The proposed price for the property is $219,500 according to Croen and Wilson. And there will be significant costs associated with rebuilding the Zelazo Center parking lot, Croen said.
A good neighbor
D’Amato, alderman of Milwaukee’s third district, lives in the same block as both the current Hillel house and the planned Hillel building. He commended several of the parties involved for this apparent resolution of this issue.
“I think the university deserves credit for acting quickly on this and the Murray Hill Neighborhood Association [representing the neighbors of the federation’s 2005 and 2009 E. Kenwood Blvd. properties] was instrumental in saving the Kenwood houses and helping to think of new locations where Hillel could grow and expand.”
He said that the neighbors supported keeping Hillel in the neighborhood. “If there was one constant comment from the neighbors, it was that Hillel has been a very good neighbor and that they wanted to make sure it was able to stay in the neighborhood.
“In the end, I think we’ll have owner occupants in the Kenwood homes, as well as a new location for a beautiful new Hillel building to remain part of the community for years to come. I think this is going to work out great for all parties and I am very happy that we’ve been able to come to a mutually agreeable solution,” D’Amato said.
Mayor Tom Barrett agreed that the federation and Hillel have acted as good neighbors.
“I’m pleased with the progress so far on finding a property for the new Hillel building…. We feel confident that we will overcome any future issues that arise. I very much appreciate the flexibility of the federation in this matter.

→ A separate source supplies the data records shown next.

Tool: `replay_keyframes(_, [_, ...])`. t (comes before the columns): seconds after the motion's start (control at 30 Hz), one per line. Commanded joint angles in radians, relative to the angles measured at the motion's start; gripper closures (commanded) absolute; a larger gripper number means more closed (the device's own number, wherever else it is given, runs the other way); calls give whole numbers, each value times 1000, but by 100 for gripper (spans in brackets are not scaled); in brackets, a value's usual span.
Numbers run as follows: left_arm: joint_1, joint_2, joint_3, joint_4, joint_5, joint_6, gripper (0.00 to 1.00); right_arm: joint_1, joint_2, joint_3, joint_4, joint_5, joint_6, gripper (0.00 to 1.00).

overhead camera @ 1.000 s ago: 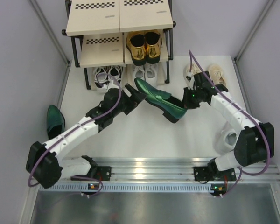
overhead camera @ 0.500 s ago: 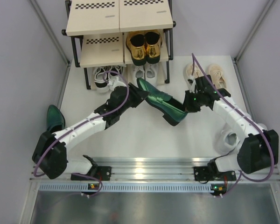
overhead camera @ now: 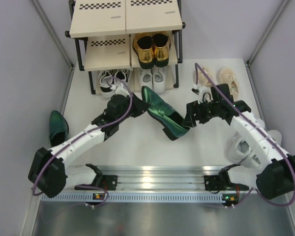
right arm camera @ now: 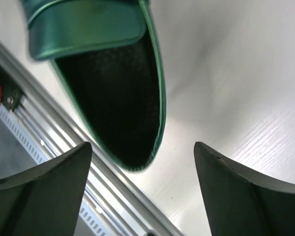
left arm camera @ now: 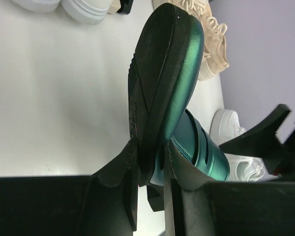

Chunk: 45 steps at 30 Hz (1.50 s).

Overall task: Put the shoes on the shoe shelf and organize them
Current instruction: Pick up the shoe at the center of the board.

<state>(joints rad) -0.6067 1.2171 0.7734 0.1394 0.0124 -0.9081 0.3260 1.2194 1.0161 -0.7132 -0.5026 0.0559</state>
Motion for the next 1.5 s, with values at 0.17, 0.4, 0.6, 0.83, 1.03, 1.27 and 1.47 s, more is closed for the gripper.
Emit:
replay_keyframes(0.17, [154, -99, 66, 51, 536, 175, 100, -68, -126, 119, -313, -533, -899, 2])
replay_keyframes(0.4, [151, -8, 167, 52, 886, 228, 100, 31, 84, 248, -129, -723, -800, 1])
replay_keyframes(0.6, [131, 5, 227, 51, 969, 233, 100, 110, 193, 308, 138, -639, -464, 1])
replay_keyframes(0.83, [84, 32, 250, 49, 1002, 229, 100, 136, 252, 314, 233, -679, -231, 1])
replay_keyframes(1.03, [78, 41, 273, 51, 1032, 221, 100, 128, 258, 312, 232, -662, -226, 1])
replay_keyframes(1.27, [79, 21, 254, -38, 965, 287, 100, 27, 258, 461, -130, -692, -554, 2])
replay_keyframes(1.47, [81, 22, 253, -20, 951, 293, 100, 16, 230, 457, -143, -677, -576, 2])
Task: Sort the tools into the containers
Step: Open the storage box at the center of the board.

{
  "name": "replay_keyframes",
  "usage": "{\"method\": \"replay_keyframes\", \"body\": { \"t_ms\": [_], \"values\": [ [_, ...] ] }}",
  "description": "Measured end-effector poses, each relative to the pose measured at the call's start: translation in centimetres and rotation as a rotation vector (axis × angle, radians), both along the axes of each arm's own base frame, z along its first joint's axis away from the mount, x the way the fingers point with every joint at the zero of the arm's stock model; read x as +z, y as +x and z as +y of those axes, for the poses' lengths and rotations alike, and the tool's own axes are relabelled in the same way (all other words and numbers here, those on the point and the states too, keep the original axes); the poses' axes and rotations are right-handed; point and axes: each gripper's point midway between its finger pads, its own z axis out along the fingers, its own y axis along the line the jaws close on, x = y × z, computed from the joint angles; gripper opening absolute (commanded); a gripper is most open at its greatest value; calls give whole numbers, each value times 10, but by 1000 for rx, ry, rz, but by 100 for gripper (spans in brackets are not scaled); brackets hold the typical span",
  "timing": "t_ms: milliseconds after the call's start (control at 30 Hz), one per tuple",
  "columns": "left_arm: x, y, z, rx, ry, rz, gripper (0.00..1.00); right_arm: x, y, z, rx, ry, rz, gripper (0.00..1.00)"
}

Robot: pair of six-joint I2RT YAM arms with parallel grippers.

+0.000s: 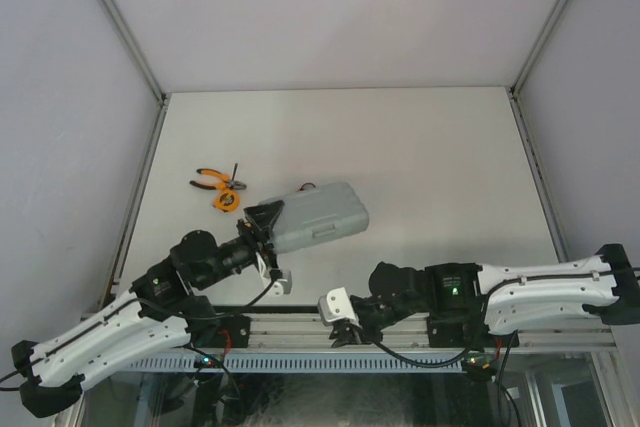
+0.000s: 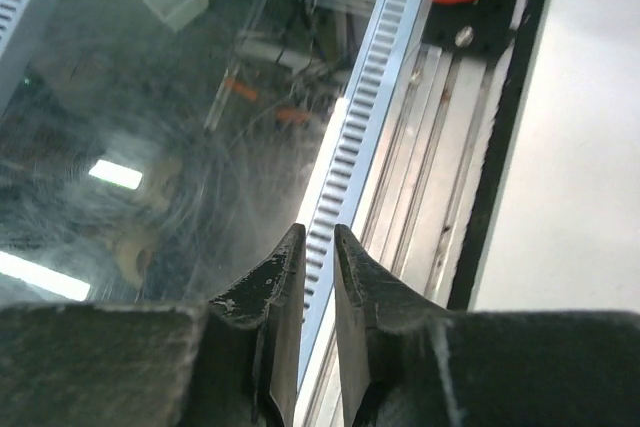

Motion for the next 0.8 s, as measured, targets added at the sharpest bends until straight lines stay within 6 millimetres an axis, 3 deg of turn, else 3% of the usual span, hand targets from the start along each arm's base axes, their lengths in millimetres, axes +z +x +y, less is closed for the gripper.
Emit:
{"method": "replay_keyframes", "body": {
  "t_ms": [100,233,367,467,800],
  "values": [
    [10,5,3,38,-34,-19,0,-20,-4,-6,-2,-71,14,21],
    [13,7,5,52,-48,-28,0,-15,7,-8,-68,-52,-16,32],
    [16,7,5,52,-55,-32,0,12,30,-11,-170,57,-95,49],
    [17,7,5,51,-60,-35,0,32,50,-13,-242,139,-186,55],
    [18,3,3,27,-68,-31,0,117,107,-6,-375,371,-439,58]
  ]
}}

It has been very sensitive to the neighborhood concerns and that’s the sign of a good neighbor,” Barrett said.
Hillel’s president-elect John Mann said, “We are very excited about this piece of property and our ability to move forward on this project. It’s a great location for Hillel.”
Mann, who will take office in June, said that he expects this to be a one-year project. “I would hope we would have the project completed by the fall of 2008,” he said.